Wybierz jeden obszar zainteresowania, w którym zostaną później wykonane pomiary pojedynczych cząsteczek i jeden region o tej samej wielkości. W przypadku odejmowania tła oblicz zintegrowaną intensywność odjętego tła. Teraz usuń filtr gęstości optycznej ze ścieżki wiązki wzbudzenia, wybiel obszar i zrób zdjęcie.

Zobaczysz, jak indywidualna siła grypy dyfunduje w wybielonym obszarze. Pojedyncza siła grypy jest ograniczona dyfrakcją o typowej średnicy od dwóch do trzech pikseli, weź jeden obszar o wymiarach siedem na siedem pikseli wokół każdego sygnału pojedynczej cząsteczki i drugi obszar w pobliżu. W przypadku odejmowania tła ważne jest, aby określić ilościowo sygnał tylko pojedynczej siły fluoru.

Dlatego najlepiej jest obrazować białka na warstwie BI o stosunku do białka mniejszym niż jeden lub w przypadku białek specyficznie znakowanych SAT. Jeszcze większy stosunek diety do białka jeden, jak pokazano w naszym przykładzie, zmierz zintegrowane intensywności dla obu regionów i odejmij tło od sygnału, aby nie brać ostatniego zaobserwowanego zdarzenia pokazanego w naszym przykładzie, ponieważ bielenie prawdopodobnie wystąpiło podczas średniej ekspozycji. Skorygowane sygnały tutaj, robimy to dla jednej grypy z czterech, które obserwujemy w ciągu dziewięciu klatek.

Procedura ta powinna być jednak wykonywana dla co najmniej kilkuset zdarzeń pojedynczych cząsteczek. Wróćmy do naszego pierwotnego obrazu dwuwarstwowego obserwowanego przy osłabionej gęstości mocy wzbudzenia. Gęstość cząsteczkową określa się poprzez skorygowanie zintegrowanej intensywności obszaru zainteresowania dla niskiej gęstości mocy wzbudzenia poprzez pomnożenie przez sto i podzielenie przez średnią intensywność pojedynczej cząsteczki i powierzchnię.

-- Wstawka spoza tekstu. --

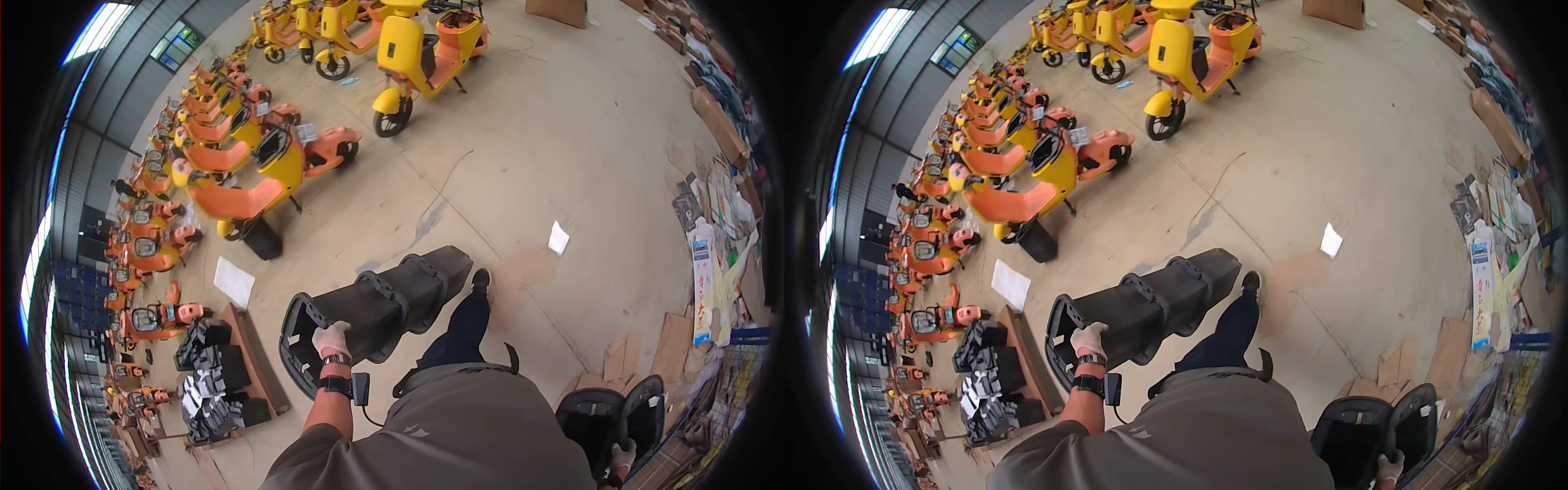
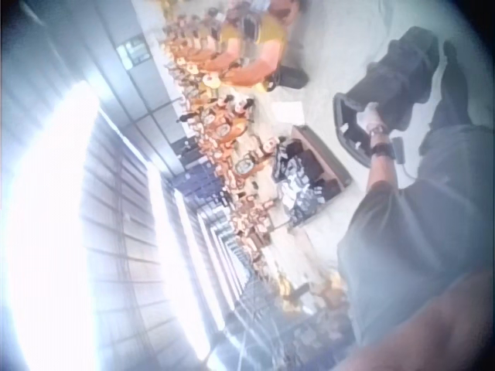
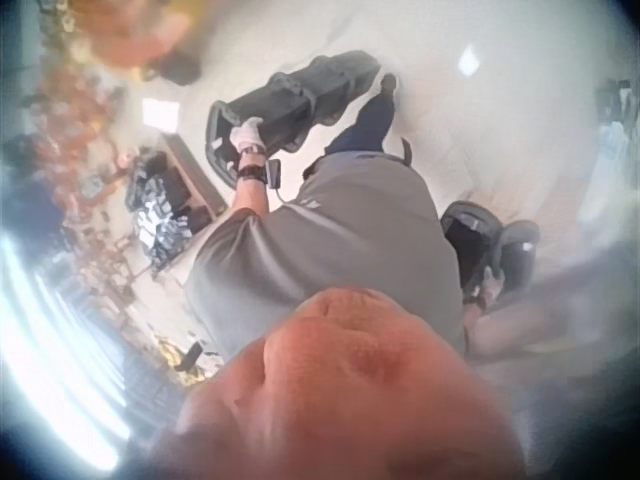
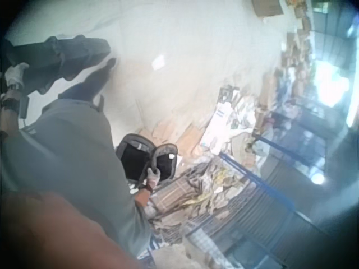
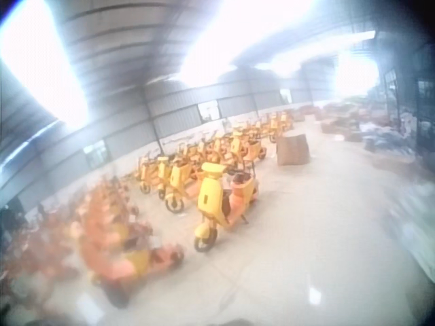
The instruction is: The person places black plastic storage compartments into the seat bases of orange and yellow electric scooters in a large warehouse.
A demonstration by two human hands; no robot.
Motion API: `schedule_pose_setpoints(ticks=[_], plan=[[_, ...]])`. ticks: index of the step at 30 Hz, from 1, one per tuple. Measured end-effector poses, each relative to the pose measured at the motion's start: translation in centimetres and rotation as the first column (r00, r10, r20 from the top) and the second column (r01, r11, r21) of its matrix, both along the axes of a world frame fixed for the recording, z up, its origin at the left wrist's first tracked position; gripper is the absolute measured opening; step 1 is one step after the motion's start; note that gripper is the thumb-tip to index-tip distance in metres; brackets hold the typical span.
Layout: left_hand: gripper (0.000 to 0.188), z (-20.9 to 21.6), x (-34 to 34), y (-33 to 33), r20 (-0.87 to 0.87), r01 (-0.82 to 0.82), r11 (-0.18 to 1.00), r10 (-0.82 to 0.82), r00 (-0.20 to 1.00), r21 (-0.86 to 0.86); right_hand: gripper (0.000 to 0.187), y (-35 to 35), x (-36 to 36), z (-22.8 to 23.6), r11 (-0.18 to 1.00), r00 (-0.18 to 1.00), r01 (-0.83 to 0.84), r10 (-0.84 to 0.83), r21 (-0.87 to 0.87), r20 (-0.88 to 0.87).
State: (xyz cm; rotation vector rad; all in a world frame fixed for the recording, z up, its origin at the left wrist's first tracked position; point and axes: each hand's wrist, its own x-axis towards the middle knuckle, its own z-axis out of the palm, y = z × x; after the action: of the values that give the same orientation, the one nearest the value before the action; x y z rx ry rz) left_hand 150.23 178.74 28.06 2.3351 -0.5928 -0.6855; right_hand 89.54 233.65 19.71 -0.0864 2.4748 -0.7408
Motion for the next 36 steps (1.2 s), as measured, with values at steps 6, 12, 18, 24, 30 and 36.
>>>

Mamy do czynienia z gęstością 421,4 siły fluoru na mikron kwadratowy. W naszym przykładzie, przy stosunku diety do białka wynoszącym jeden, odpowiada to tej samej liczbie cząsteczek na mikron kwadratowy. Po obejrzeniu tego filmu powinieneś być w stanie przygotować i scharakteryzować dwuwarstwę lipidową funkcjonalizowaną białkiem za pomocą mikroskopii fluorescencyjnej pojedynczej cząsteczki.

Ponadto należy zapoznać się z podstawowymi zasadami modyfikacji i modernizacji standardowego mikroskopu w tym celu. Później użyjemy tej metodologii do określenia kinetyki wiązania antygenu związanego z dwiema warstwami z receptorami komórek T związanych z komórkami, ale wiele innych zastosowań opartych na tym jest z pewnością wykonalnych.